* _REQUIRED ACTION_
Once the line holding "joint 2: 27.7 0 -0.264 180" is found in the listing below, write it out and each later line exactly, up to and including the one holding "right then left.".

--- THE DATA Enclosed Below ---

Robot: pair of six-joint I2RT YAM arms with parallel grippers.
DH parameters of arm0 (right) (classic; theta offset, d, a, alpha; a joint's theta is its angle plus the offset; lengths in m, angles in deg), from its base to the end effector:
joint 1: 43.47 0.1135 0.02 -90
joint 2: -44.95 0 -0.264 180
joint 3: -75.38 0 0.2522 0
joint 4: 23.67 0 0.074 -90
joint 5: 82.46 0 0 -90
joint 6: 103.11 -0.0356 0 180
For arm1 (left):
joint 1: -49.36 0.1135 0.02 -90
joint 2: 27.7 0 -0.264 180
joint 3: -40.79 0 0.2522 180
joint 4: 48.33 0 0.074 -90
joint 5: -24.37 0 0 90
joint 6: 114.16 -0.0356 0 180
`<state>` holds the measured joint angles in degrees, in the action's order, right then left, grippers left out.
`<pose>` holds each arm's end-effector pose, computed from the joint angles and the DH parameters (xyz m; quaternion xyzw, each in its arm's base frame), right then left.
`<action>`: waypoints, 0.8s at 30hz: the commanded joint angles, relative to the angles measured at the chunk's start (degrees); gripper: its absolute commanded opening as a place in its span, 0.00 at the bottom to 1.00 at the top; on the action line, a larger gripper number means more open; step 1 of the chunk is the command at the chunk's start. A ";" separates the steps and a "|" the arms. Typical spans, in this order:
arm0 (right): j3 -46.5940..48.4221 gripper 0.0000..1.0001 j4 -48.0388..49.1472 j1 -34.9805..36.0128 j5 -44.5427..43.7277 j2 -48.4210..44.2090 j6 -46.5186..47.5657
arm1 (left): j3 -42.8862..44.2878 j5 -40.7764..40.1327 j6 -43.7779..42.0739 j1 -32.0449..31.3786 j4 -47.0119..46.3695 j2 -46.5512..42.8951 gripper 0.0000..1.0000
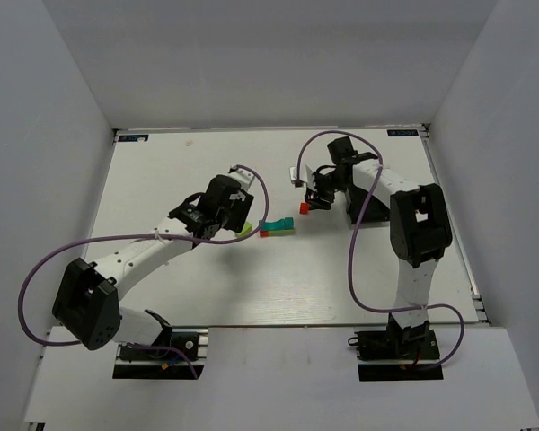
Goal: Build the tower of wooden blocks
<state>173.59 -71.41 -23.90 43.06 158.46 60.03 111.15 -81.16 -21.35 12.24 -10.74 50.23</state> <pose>0.3843 0.1586 0.1973 -0.7192 0.5877 0.1648 0.3319 0.2379 -0.1681 0.2616 0.2209 0.8904 -0.0116 0.3978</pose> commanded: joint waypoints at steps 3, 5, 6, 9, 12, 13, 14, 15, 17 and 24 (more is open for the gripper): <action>5.63 0.58 -0.03 1.87 -3.53 4.08 -3.00 | 2.73 1.73 0.09 0.30 0.77 -0.32 0.67; 7.74 0.58 -1.09 2.31 -4.41 5.57 -3.44 | 2.73 1.73 0.09 0.30 0.77 -0.32 0.67; 8.10 0.58 -1.79 2.66 -4.59 5.93 -3.80 | 2.73 1.73 0.09 0.30 0.77 -0.32 0.67; 8.89 0.58 -2.67 3.19 -4.85 6.63 -4.15 | 2.73 2.26 0.09 0.30 0.77 -0.32 0.67; 9.07 0.58 -2.50 3.63 -5.47 6.98 -4.94 | 2.73 2.26 0.09 0.30 0.77 -0.32 0.67; 9.25 0.59 -2.32 3.72 -5.64 7.33 -5.46 | 2.73 2.26 0.09 0.30 0.77 -0.32 0.67; 9.33 0.59 -1.97 3.89 -6.78 7.42 -6.08 | 2.73 2.26 0.09 0.30 0.77 -0.32 0.67; 9.77 0.59 -2.14 3.98 -6.79 8.03 -6.34 | 2.73 2.26 0.09 0.30 0.77 -0.32 0.67; 9.95 0.59 -3.20 4.42 -7.23 8.48 -6.61 | 2.73 2.26 0.09 0.30 0.77 -0.32 0.67; 9.51 0.59 -4.25 4.25 -7.75 7.51 -7.14 | 2.73 2.79 0.09 0.30 0.77 -0.32 0.67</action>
<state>181.72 -74.21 -19.66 35.50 166.98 53.89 111.74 -79.46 -21.35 12.24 -10.15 50.67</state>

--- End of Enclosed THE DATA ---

* _EXERCISE RESULT_
joint 2: 27.7 0 -0.264 180
joint 3: -40.79 0 0.2522 180
joint 4: 48.33 0 0.074 -90
joint 5: -24.37 0 0 90
joint 6: 114.16 -0.0356 0 180
`<state>` holds the measured joint angles in degrees, in the action's order, right then left, grippers left out.
`<pose>` holds each arm's end-effector pose, computed from the joint angles and the DH parameters (xyz m; quaternion xyzw, each in its arm's base frame), right then left.

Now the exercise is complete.